International trade is in troubled waters after the US China trade war and now even deeper so due to the Coronavirus pandemic. As a result, world trade and investment are slowing down. India missed the opportunity to grab a lion’s share of shifting manufacturing bases and jobs from China following increased trade tensions between the two largest economies in the world and economies of Vietnam, Bangladesh and Indonesia benefited due to the trade crisis.
Also, India’s withdrawal from Regional Comprehensive Economic Partnership (RCEP) which was viewed as a major forum to regional economic integration in Asia dimmed its prospects to be a global manufacturing hub and a key player in the global value chain. Now it will boost China’s trade leadership in Asia which brings together the ASEAN countries plus six others.
The economy was trying to recover from a global economic slowdown, the coronavirus pandemic has put a deeper dent in the global recovery mechanism. The COVID-19 pandemic has disrupted supply chains and caused global supply-demand mismatch resulting in industries losing billions of dollars. This could be an opportune time for India to rethink and reposition itself in global world trade and fill global shortage of materials.
Globally, many companies are looking to exit their manufacturing facilities from China and settle their manufacturing base elsewhere. India can tap these opportunities given the easy availability of skilled workers and competitive prices. However, India requires some serious investment in capacity building, infrastructure, logistics and innovative R&D. According to the World Development Report 2020, India’s logistics costs are double that of her neighboring partner Bangladesh and triple that of China. This explains the limited participation of India in the Global Value Chain (GVC).
India’s flagship programme ‘Make in India’ can be leveraged to supply its own domestic market and export to the world. For instance, there is an urgent need for manufacturing active pharmaceutical ingredients (API) or bulk drugs to ensure India’s future health safety as Coronavirus pandemic has severely impacted supply in India’s generic drug market. India’s pharmaceutical industry should end dependence on Chinese imports of bulk drugs by increasing local production.

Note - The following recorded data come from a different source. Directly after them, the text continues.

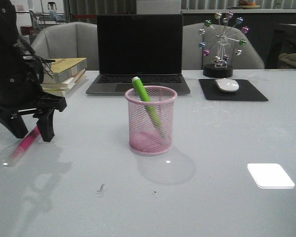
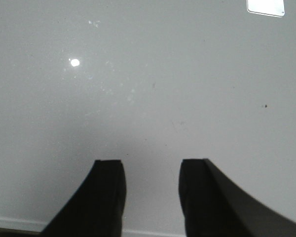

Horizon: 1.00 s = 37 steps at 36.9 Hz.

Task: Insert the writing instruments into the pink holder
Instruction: 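Lower the left gripper onto the pink marker and close on it, then lift the pink marker upright with the left gripper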

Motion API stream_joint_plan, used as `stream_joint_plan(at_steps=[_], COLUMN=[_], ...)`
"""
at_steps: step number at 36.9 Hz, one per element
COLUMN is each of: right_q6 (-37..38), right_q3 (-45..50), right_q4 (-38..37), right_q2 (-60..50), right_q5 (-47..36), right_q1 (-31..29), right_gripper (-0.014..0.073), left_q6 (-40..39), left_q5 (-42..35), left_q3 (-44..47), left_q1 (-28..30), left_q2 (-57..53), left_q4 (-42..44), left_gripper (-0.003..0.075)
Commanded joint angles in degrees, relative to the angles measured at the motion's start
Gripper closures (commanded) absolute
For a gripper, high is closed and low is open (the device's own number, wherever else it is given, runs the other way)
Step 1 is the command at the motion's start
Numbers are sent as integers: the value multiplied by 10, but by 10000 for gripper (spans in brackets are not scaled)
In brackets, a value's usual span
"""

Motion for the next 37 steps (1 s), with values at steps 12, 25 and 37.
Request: stream_joint_plan(at_steps=[12, 25, 37], right_q6=[-1, -1, -1], right_q3=[-16, -16, -16], right_q4=[-2, -2, -2], right_q2=[-3, -3, -3], right_q5=[-24, -22, -21], right_q1=[-5, -5, -5], right_gripper=[201, 201, 201], left_q6=[-2, -2, -2], left_q5=[44, -56, -248], left_q3=[-19, -71, -71], left_q1=[-4, -18, -75], left_q2=[20, -88, -201], left_q4=[-13, -9, 1], left_gripper=[617, 626, 629])
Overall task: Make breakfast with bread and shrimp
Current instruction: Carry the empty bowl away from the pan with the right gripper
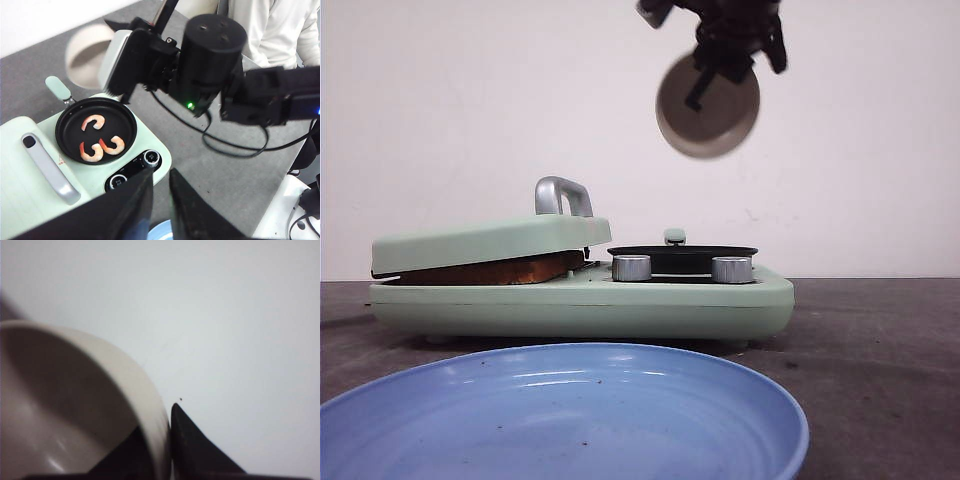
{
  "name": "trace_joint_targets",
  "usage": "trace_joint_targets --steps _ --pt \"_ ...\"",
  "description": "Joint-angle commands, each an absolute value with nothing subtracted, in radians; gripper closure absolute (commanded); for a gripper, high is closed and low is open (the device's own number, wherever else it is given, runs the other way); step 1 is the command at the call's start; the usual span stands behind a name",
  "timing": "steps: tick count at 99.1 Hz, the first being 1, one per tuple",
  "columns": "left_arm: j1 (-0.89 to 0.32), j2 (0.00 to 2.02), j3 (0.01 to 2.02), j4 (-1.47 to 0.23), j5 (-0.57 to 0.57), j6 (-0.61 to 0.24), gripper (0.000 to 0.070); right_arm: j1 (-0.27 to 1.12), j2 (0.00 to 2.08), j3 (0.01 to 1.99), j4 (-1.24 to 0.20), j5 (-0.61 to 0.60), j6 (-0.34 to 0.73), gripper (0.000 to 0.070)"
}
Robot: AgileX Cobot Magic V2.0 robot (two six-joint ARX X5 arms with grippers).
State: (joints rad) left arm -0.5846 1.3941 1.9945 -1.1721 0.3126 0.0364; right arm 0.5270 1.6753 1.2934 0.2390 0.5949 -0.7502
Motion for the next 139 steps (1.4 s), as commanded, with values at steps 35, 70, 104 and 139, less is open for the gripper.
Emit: trace_joint_targets --steps 35,70,104,139 --pt "-0.597 1.401 2.018 -1.16 0.311 0.05 0.07 0.054 1.533 1.34 -0.534 -0.022 0.169 0.0693" --pt "-0.597 1.408 2.018 -1.16 0.31 0.056 0.07 -0.157 1.648 1.269 -0.733 -0.185 0.173 0.0693" --pt "-0.597 1.408 2.018 -1.161 0.27 0.061 0.07 -0.161 1.741 1.223 -0.74 -0.155 0.168 0.0692" --pt "-0.597 1.408 2.018 -1.163 0.269 0.06 0.07 -0.162 1.747 1.224 -0.702 -0.131 0.168 0.0139"
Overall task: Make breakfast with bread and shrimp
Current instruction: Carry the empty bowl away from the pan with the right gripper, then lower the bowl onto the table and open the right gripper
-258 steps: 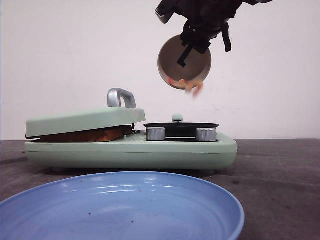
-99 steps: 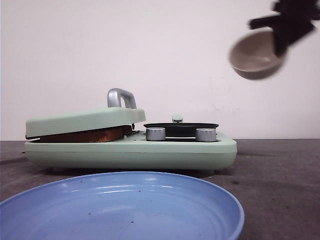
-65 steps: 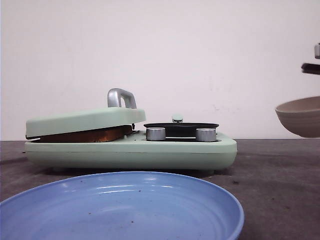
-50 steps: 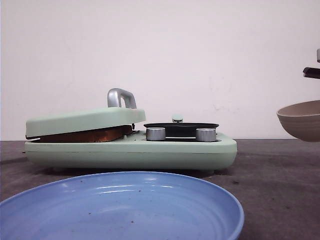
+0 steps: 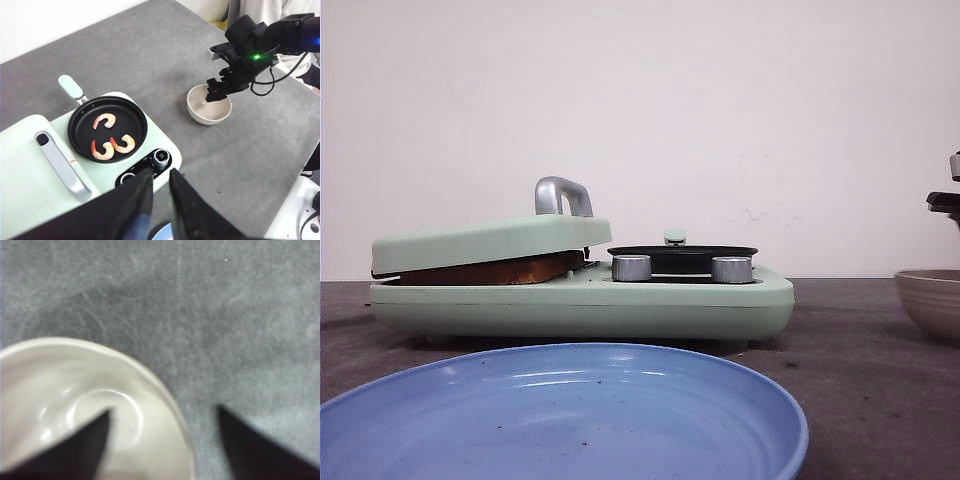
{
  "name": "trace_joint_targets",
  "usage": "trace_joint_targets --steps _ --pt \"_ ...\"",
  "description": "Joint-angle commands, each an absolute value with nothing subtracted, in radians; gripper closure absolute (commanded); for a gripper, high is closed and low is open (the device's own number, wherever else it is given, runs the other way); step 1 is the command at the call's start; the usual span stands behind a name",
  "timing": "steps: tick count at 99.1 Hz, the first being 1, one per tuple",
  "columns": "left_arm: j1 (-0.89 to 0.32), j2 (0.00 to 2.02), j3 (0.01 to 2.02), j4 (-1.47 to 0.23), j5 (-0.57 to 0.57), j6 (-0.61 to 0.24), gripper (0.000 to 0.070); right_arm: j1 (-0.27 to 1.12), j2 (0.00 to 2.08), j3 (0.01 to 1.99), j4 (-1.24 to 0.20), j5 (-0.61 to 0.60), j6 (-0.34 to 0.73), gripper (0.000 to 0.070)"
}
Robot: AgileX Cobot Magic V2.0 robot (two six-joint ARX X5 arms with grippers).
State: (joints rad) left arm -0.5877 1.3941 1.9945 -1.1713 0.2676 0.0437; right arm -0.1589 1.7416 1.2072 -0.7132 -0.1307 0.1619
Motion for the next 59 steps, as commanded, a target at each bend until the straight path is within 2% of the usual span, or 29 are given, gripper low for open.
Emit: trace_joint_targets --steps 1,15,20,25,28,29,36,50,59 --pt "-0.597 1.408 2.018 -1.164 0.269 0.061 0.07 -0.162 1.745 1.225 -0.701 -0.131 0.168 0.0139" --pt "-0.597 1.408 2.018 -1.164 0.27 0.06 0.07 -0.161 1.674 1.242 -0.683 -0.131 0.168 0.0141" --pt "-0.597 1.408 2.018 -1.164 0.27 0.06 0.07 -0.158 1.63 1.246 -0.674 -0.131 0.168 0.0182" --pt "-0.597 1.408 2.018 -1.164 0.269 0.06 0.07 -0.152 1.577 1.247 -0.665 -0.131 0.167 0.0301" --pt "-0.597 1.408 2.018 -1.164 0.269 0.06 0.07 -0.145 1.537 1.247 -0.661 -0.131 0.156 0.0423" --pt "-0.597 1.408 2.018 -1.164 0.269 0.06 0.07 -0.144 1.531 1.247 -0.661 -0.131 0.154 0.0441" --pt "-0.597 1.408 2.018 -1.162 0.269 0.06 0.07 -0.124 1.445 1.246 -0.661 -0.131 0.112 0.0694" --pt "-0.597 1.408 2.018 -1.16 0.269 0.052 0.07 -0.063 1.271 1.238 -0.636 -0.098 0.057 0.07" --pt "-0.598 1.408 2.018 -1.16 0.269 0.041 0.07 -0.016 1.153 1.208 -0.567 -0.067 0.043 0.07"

With Make in India, India has the potential to become a strong connection to the global manufacturing chain. To bring structural change in the Indian economy, India has to transition from manufacturing low value-added products to high value added products. The Indian Government must initiate efforts to make our manufacturing sector competitive relative to Chinese companies by enabling them to compete on the price front to reap economies of scale. Indian goods can be made more competitive through competitive pricing of energy and transport.
There should also be inclusion of technology and product innovation at each level of the value chain. Apart from this, our ease of doing business, cost of capital, financial penetration, indigenous R&D, customs procedures and land availability must also be competitive. To conclude, Make in India is a large missed opportunity and unless pragmatic reforms are not taken to scale up its manufacturing sector, it is unlikely that India can become a manufacturing hub and participate in GVC dominated by China.